### Task to complete
Collect every line in the records below that contains the word "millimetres".

Content starts

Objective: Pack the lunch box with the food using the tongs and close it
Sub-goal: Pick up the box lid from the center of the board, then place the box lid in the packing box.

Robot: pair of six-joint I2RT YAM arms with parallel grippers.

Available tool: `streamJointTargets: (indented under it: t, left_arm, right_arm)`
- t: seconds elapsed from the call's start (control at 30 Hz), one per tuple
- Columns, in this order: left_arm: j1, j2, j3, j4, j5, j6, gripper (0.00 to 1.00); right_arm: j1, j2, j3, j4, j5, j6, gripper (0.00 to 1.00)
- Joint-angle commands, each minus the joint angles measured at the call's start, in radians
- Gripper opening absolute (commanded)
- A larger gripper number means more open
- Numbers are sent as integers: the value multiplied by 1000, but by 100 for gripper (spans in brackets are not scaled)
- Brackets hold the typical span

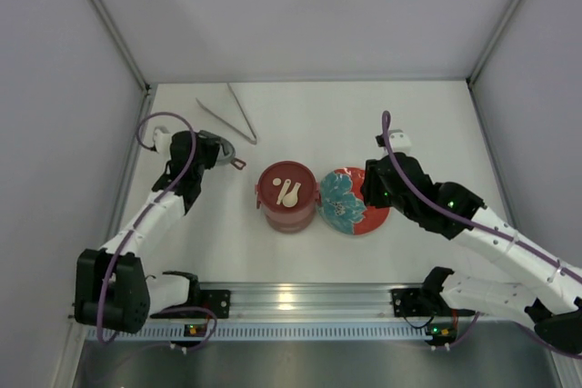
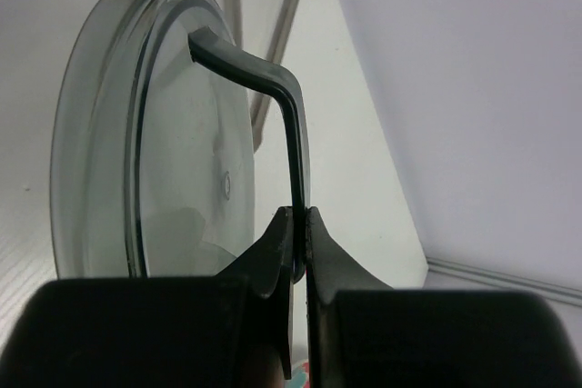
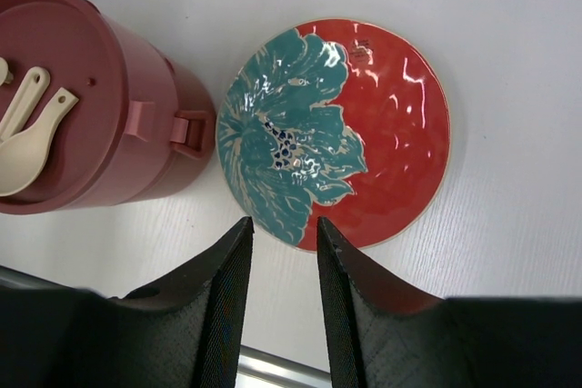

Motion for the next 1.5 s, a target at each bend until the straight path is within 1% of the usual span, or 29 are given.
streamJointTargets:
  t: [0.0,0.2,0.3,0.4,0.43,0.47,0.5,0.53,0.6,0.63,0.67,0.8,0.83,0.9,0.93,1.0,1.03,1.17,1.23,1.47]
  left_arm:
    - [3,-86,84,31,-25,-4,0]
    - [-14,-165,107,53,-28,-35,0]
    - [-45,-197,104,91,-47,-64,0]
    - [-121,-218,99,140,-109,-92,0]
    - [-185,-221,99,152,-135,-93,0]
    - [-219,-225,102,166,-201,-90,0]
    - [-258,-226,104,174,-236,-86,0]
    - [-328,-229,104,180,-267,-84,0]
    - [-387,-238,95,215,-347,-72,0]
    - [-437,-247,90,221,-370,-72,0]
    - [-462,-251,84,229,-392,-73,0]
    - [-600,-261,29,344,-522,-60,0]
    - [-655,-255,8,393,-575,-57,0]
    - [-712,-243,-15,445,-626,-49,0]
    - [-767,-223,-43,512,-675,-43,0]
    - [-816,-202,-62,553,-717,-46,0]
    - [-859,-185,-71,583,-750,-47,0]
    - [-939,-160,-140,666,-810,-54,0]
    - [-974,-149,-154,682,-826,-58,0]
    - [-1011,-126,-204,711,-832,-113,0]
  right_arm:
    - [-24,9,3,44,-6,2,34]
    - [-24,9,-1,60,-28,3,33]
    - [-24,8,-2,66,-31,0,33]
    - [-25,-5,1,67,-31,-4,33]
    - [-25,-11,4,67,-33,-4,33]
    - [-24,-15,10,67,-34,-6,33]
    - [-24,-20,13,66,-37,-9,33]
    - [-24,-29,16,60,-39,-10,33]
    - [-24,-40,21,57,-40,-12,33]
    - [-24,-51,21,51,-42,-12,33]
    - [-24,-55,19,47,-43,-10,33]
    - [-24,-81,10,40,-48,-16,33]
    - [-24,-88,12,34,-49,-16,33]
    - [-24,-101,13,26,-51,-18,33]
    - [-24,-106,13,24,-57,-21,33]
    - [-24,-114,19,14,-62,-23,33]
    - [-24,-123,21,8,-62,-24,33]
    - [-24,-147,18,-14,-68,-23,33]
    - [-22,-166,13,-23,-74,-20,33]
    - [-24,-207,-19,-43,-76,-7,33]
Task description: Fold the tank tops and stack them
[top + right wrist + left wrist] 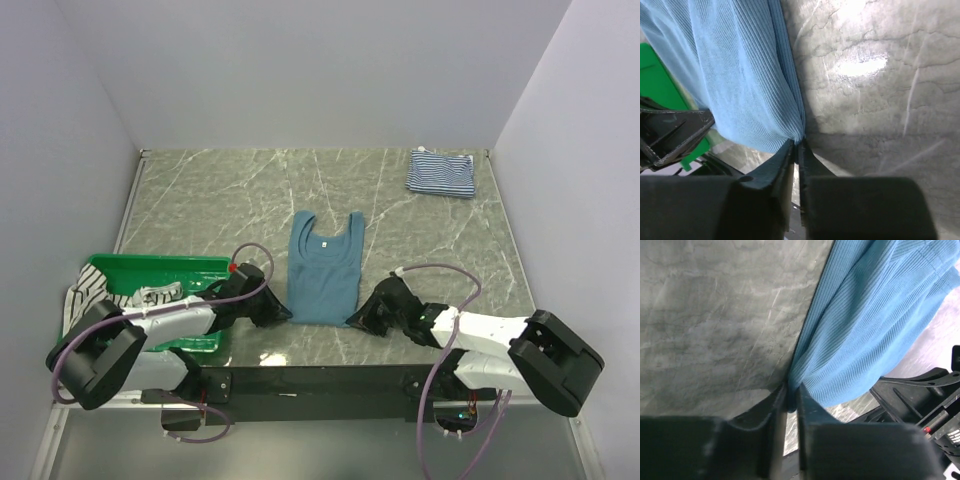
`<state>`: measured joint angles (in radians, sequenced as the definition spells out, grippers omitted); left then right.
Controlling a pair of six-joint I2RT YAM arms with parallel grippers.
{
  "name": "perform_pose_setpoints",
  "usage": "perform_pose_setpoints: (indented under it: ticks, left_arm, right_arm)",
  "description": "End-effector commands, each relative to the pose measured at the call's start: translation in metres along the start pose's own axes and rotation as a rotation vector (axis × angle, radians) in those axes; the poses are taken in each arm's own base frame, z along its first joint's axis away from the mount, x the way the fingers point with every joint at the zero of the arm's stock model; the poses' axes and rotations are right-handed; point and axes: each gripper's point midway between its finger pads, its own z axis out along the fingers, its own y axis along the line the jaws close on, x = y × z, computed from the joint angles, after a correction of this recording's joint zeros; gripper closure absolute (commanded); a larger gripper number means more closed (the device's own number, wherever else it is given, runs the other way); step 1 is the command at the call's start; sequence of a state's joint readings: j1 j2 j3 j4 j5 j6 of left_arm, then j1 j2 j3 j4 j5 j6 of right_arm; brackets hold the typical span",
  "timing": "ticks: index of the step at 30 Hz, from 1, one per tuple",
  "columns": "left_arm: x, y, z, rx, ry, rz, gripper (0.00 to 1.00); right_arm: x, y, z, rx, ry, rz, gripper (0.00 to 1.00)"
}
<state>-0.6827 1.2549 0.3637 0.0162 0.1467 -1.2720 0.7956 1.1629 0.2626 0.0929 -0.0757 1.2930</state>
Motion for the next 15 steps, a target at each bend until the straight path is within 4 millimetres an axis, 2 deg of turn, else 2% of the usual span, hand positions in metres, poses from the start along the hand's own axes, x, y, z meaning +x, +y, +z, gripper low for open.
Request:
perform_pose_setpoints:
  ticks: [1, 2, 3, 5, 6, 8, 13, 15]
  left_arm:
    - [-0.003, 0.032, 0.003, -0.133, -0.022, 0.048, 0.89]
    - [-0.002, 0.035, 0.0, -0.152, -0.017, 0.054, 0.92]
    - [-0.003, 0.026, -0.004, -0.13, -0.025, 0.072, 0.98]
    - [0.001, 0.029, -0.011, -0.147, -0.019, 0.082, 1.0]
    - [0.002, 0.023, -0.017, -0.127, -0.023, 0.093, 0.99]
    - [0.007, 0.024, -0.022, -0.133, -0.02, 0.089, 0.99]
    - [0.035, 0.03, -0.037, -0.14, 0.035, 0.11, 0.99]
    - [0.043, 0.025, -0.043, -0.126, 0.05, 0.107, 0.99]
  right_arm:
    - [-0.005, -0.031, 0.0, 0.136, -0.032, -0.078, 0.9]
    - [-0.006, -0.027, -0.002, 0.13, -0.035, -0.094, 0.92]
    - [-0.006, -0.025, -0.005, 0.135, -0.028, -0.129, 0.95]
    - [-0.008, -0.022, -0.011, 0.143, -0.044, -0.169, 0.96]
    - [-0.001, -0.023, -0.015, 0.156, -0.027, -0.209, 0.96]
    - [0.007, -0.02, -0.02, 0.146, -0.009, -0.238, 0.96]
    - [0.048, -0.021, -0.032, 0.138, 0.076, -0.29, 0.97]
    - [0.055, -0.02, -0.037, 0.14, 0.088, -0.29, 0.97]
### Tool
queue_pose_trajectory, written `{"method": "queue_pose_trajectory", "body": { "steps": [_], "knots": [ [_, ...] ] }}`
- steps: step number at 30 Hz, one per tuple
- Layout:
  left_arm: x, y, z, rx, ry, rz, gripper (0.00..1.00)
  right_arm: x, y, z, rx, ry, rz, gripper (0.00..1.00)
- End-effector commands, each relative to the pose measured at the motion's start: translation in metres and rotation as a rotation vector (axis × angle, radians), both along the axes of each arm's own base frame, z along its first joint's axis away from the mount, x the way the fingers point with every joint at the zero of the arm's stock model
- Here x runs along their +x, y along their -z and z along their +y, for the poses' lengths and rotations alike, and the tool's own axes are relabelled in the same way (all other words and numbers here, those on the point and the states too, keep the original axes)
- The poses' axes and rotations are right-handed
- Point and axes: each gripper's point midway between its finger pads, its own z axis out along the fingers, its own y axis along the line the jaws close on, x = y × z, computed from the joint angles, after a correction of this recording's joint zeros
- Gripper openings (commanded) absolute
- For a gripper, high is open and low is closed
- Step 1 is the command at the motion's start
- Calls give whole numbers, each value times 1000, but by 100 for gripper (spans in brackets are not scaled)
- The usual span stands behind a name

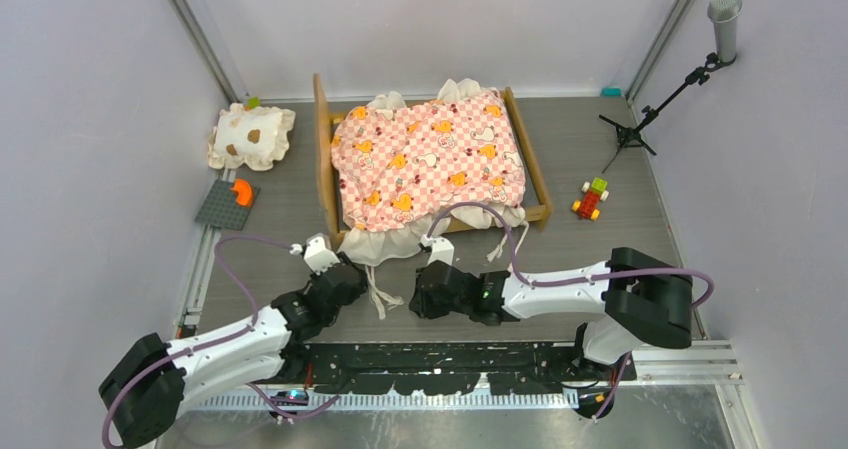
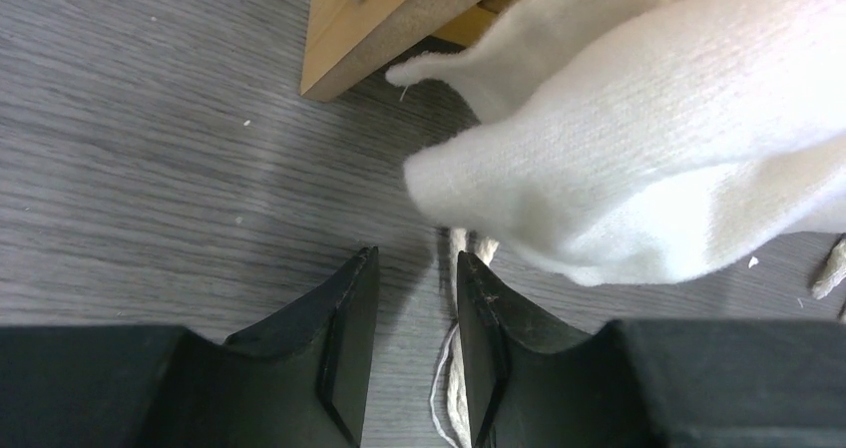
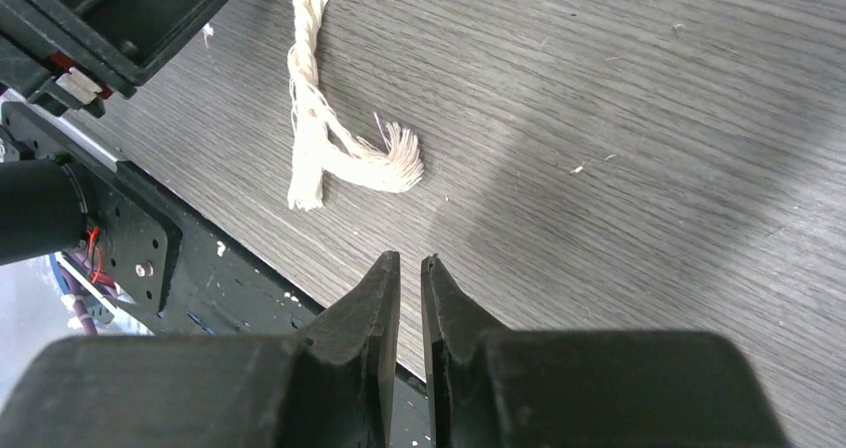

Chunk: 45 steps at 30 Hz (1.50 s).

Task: Set up the pet bed
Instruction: Cross the ropes on the bed frame.

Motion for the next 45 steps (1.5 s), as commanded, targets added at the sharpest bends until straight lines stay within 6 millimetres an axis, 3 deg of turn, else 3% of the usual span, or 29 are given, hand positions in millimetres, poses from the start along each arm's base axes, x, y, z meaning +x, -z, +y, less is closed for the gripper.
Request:
{"method": "queue_pose_trajectory", "body": {
  "steps": [1, 7, 14, 26, 37, 45],
  "knots": [
    [12, -5, -6, -32, -27, -42, 36, 1, -20, 7, 74, 13, -16, 19],
    [17, -2, -14, -53, -27, -39, 37, 0, -20, 2, 74, 19, -20, 19],
    [16, 5, -9, 12, -52, 9, 34, 1, -21, -2, 77, 31, -23, 19],
    [5, 37, -4, 89, -45, 123, 26, 0, -20, -7, 78, 40, -18, 19],
    [3, 39, -5, 102, -23, 131, 7, 3, -25, -13, 67, 48, -46, 19],
    [-9, 29, 18, 160, -42, 139, 3, 5, -29, 0, 67, 24, -53, 19]
  ]
}}
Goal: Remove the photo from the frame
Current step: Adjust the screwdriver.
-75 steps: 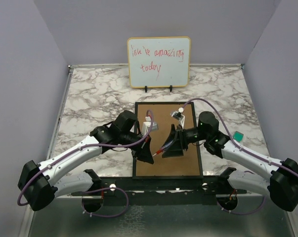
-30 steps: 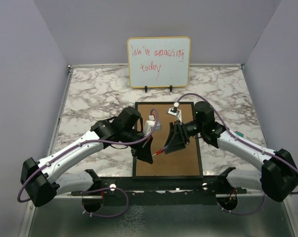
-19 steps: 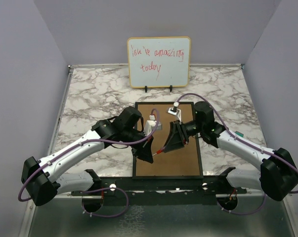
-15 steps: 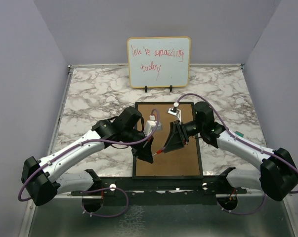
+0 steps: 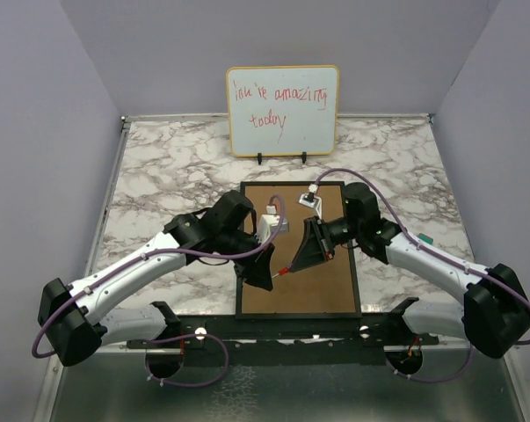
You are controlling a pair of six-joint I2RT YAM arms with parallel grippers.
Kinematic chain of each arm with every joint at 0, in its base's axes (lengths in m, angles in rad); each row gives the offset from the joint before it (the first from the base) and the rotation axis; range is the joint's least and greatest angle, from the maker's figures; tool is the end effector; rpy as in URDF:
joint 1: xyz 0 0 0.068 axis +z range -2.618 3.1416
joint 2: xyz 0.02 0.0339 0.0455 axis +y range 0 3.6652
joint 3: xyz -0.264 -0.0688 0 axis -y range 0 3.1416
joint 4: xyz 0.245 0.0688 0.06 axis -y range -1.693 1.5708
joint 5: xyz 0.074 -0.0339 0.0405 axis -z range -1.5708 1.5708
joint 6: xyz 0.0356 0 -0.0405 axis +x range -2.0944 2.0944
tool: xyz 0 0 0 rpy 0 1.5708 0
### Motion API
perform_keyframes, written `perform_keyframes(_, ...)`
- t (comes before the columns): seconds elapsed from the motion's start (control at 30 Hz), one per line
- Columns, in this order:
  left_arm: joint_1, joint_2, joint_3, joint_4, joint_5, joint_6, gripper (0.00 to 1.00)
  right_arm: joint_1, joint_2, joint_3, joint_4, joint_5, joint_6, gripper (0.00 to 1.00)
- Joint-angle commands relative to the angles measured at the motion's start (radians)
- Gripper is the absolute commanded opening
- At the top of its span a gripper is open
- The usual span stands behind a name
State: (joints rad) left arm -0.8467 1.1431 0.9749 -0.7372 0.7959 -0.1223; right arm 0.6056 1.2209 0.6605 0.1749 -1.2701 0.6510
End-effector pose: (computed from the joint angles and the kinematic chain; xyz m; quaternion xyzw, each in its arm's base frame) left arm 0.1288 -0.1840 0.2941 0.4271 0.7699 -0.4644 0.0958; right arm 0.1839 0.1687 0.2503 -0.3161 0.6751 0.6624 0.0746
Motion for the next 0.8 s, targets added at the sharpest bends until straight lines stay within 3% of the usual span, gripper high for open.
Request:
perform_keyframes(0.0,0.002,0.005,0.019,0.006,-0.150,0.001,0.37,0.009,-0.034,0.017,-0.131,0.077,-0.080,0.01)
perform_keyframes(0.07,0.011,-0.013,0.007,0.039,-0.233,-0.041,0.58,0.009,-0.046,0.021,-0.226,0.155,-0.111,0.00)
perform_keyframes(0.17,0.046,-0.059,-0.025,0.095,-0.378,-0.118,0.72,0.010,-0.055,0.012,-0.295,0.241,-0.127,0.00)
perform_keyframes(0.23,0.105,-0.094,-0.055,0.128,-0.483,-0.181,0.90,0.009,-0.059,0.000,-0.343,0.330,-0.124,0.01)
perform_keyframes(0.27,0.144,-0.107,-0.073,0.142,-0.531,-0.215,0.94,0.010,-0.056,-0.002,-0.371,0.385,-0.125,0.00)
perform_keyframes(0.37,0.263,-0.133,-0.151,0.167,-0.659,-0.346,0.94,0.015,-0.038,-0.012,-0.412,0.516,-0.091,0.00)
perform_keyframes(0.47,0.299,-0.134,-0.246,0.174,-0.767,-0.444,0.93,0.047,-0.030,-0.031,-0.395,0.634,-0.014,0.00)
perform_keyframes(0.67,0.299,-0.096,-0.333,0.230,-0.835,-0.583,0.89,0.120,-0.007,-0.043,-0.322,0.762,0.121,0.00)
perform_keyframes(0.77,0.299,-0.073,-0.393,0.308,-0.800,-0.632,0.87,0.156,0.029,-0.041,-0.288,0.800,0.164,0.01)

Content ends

### Solution for this task
Motion for the next 15 steps, a target at each bend until the straight path is within 4 millimetres an axis, 2 deg of turn, else 2% of the usual span, hand positions in metres, poses from the start along the hand's own axes, x, y, z meaning +x, +y, +z, gripper low for open.
Motion for the next 45 steps (1.5 s), as commanded, targets added at the sharpest bends until straight lines stay within 6 millimetres an axis, 3 deg of turn, else 3% of the usual span, or 29 are given, hand positions in millimetres, poses from the start along each arm's base axes, x, y, z meaning +x, -z, +y, less is closed for the gripper.

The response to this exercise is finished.